Les personnes susceptibles d’y avoir séjourné et leurs descendants pourront prochainement entamer des démarches de réparation auprès du service départemental de l’Office national des combattants et des victimes de guerre (ONaCVG), dès que le cadre réglementaire sera finalisé.

Par la suite ce quartier fut détruit dans le cadre d’une opération menée par la SEM Citadis (voir encadré en fin d’article), et les populations gitanes et harkis furent relogées dans deux quartiers distincts situé dans la cité Beau Soleil dans le secteur de Monclar qui fait déjà partie depuis 2023 des premiers quartiers choisis par la CNIH ouvrant droit à des dispositifs de réparation. Dans la région Arles (Le Mas Fondu), Manosque (Cité du Saint-Martin) et Nice ‘Bidonvilles : Digue des Français, Montagne ainsi que Saint-Roch) sont aussi concernés par cette décision. Dans le reste du grand Sud on trouve également Montpellier (Cité Redon et Zoo de Lunaret) et Perpignan (Bidonville de la cité Bellus – actuel Nouveau Logis).
Jusqu’à 6 000 personnes supplémentaires pourraient être indemnisées à la suite de leur passage dans l’un de ces sites. A ce jour, depuis sa création en 2022, la vingtaine de membres de la commission a traité plus de 27 000 dossiers pour un montant de près de 176M€.

« Le quartier de la Balance fait désormais pleinement partie de l’histoire nationale des Harkis et de la mémoire collective. »

Jean-Baptiste Blanc, sénateur de Vaucluse

« La reconnaissance du quartier de la Balance dans notre département de Vaucluse est une avancée majeure, souligne Jean-Baptiste Blanc, sénateur de Vaucluse, qui a été un des premiers élus locaux à réagir.
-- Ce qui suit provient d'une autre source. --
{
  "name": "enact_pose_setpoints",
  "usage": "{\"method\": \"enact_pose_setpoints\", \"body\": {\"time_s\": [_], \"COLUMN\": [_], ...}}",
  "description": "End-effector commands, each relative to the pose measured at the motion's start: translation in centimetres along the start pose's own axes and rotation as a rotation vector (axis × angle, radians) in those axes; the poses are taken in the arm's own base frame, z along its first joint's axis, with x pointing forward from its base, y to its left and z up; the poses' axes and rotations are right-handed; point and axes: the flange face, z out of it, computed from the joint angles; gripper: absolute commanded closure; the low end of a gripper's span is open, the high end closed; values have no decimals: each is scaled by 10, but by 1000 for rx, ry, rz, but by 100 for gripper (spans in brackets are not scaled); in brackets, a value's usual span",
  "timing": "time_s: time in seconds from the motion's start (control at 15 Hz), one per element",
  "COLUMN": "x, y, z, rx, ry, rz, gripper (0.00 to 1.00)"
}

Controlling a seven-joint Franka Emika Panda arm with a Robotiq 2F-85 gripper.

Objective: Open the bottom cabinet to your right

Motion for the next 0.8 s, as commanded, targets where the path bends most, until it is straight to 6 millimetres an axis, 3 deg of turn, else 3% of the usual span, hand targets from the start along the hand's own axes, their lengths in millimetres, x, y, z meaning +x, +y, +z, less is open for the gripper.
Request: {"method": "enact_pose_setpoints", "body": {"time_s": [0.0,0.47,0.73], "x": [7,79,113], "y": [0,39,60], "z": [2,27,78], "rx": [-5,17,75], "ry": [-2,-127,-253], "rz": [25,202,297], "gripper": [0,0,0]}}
Elle constitue un geste fort de justice et de mémoire, envers celles et ceux qui, après avoir servi la France, ont été relégués dans des conditions indignes sur notre sol. »
« Je tiens à saluer l’engagement de la Commission, des associations et de tous ceux qui ont contribué à faire émerger cette reconnaissance, poursuit le parlementaire. Le quartier de la Balance fait désormais pleinement partie de l’histoire nationale des Harkis et de la mémoire collective. »

L.G.

La Balance : une volonté de sauvegarde du patrimoine à l’origine de la loi Malraux
La Société d’équipement du département de Vaucluse (SEDV) est officiellement née le 3 mars 1960. Henri Duffaut, maire d’Avignon est alors élu président et Jean Garcin, président du conseil général, est désigné vice-président. Le conseil d’administration de l’ancêtre de Citadis lui assigne comme objectif prioritaire de réaliser la ZUP d’Avignon et de rénover la balance. Autrement dit de démolir ce quartier insalubre mais très vite autour de la Balance des voix s’élèvent contre cette atteinte au patrimoine.
Cela tombe bien, à l’autre bout de la France des destructions identiques sont imaginées dans le quartier du Marais à Paris. André Malraux, ministre de la culture de l’époque entend des défenseurs du patrimoine. Il fait voter une loi voter une loi qui porte encore aujourd’hui son nom : grâce à la mise en valeur du patrimoine l’historique elle donne droit à des investissements défiscalisés.